- [Exercise aim]: Across the listing, how many lines contain "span"? The reply is the number alone.

- [Supplied information]:
§

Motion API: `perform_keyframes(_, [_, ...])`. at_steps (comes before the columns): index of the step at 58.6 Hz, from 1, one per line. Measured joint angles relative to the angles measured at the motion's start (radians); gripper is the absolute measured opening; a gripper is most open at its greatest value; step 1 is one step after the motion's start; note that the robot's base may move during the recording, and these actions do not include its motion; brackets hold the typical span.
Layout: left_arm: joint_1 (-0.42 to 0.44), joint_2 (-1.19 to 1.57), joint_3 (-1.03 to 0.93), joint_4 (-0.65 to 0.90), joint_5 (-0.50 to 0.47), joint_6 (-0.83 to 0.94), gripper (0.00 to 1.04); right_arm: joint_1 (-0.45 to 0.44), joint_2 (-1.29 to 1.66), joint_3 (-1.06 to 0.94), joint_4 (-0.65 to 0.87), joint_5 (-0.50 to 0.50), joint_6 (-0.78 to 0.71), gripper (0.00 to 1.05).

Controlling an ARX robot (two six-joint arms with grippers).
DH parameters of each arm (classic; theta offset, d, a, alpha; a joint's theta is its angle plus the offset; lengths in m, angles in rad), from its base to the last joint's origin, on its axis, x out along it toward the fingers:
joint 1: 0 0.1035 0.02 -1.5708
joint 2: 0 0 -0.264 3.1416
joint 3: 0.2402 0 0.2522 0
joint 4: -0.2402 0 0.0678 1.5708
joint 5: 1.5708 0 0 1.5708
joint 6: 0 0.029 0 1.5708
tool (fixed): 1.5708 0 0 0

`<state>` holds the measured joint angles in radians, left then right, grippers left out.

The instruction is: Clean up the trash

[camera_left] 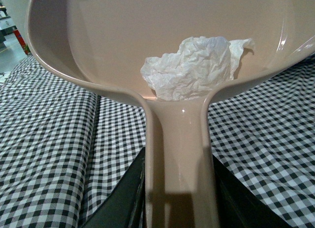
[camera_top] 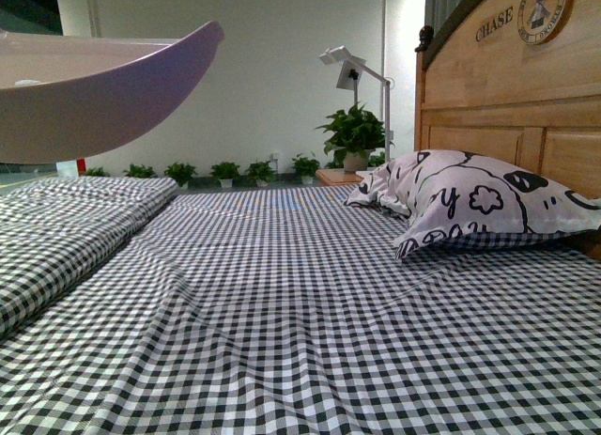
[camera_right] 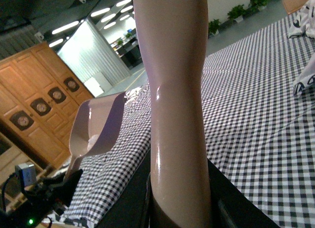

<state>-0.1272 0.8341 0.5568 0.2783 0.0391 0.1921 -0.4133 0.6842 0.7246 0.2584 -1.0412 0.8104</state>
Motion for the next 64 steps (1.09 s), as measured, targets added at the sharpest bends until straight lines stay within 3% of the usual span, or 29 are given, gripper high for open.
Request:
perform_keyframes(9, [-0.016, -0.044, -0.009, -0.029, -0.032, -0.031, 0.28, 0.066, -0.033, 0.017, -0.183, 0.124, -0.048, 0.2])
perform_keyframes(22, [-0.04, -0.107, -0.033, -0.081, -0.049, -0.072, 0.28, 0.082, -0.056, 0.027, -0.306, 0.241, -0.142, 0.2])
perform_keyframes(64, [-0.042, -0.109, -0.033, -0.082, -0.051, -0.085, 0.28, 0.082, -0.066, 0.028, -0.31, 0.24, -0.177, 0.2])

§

- [Exercise output]: 2